Recorded data:
——————————

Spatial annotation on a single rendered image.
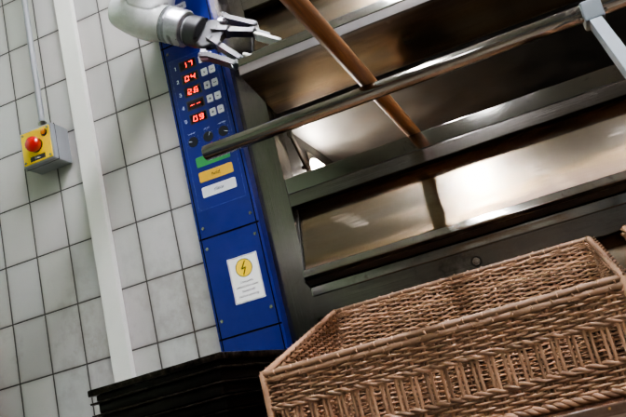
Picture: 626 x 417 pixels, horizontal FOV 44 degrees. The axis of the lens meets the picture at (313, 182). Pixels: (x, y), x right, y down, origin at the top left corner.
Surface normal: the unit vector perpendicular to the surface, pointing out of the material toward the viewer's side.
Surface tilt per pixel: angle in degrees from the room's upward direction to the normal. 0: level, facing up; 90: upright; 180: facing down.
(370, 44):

——————————

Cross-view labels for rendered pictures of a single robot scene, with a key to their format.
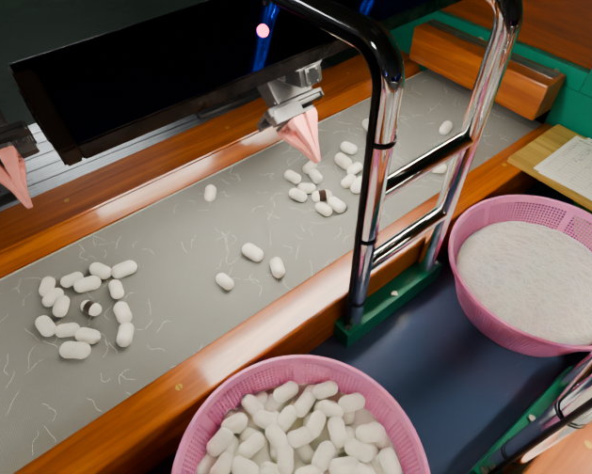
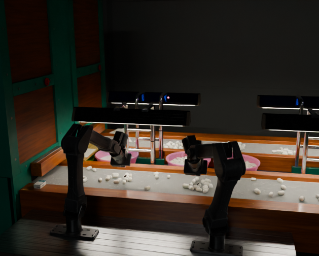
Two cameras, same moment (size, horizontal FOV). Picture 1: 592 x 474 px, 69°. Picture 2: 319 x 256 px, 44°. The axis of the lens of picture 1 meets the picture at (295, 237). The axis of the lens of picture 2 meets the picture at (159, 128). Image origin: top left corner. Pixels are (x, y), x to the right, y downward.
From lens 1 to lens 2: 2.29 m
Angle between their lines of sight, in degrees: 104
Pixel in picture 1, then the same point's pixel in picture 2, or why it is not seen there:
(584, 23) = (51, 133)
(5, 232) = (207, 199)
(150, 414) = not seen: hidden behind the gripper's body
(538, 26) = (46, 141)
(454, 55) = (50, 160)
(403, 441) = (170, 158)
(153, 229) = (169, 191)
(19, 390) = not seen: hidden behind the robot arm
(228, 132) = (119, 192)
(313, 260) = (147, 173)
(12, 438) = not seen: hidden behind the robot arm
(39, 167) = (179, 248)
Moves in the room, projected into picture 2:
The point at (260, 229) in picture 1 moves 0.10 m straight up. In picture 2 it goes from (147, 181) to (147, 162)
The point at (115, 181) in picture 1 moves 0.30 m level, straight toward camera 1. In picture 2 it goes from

——————————

* **Problem description**
From the entries above, extract only the lines running from the one containing "(153, 229) = (169, 191)" through the one containing "The point at (115, 181)", inclusive.

* **Exercise result**
(153, 229) = (169, 191)
(19, 390) = not seen: hidden behind the robot arm
(228, 132) = (119, 192)
(313, 260) = (147, 173)
(12, 438) = not seen: hidden behind the robot arm
(39, 167) = (179, 248)
Moves in the room, projected into picture 2:
The point at (260, 229) in picture 1 moves 0.10 m straight up. In picture 2 it goes from (147, 181) to (147, 162)
The point at (115, 181) in picture 1 moves 0.30 m level, straight toward camera 1. In picture 2 it goes from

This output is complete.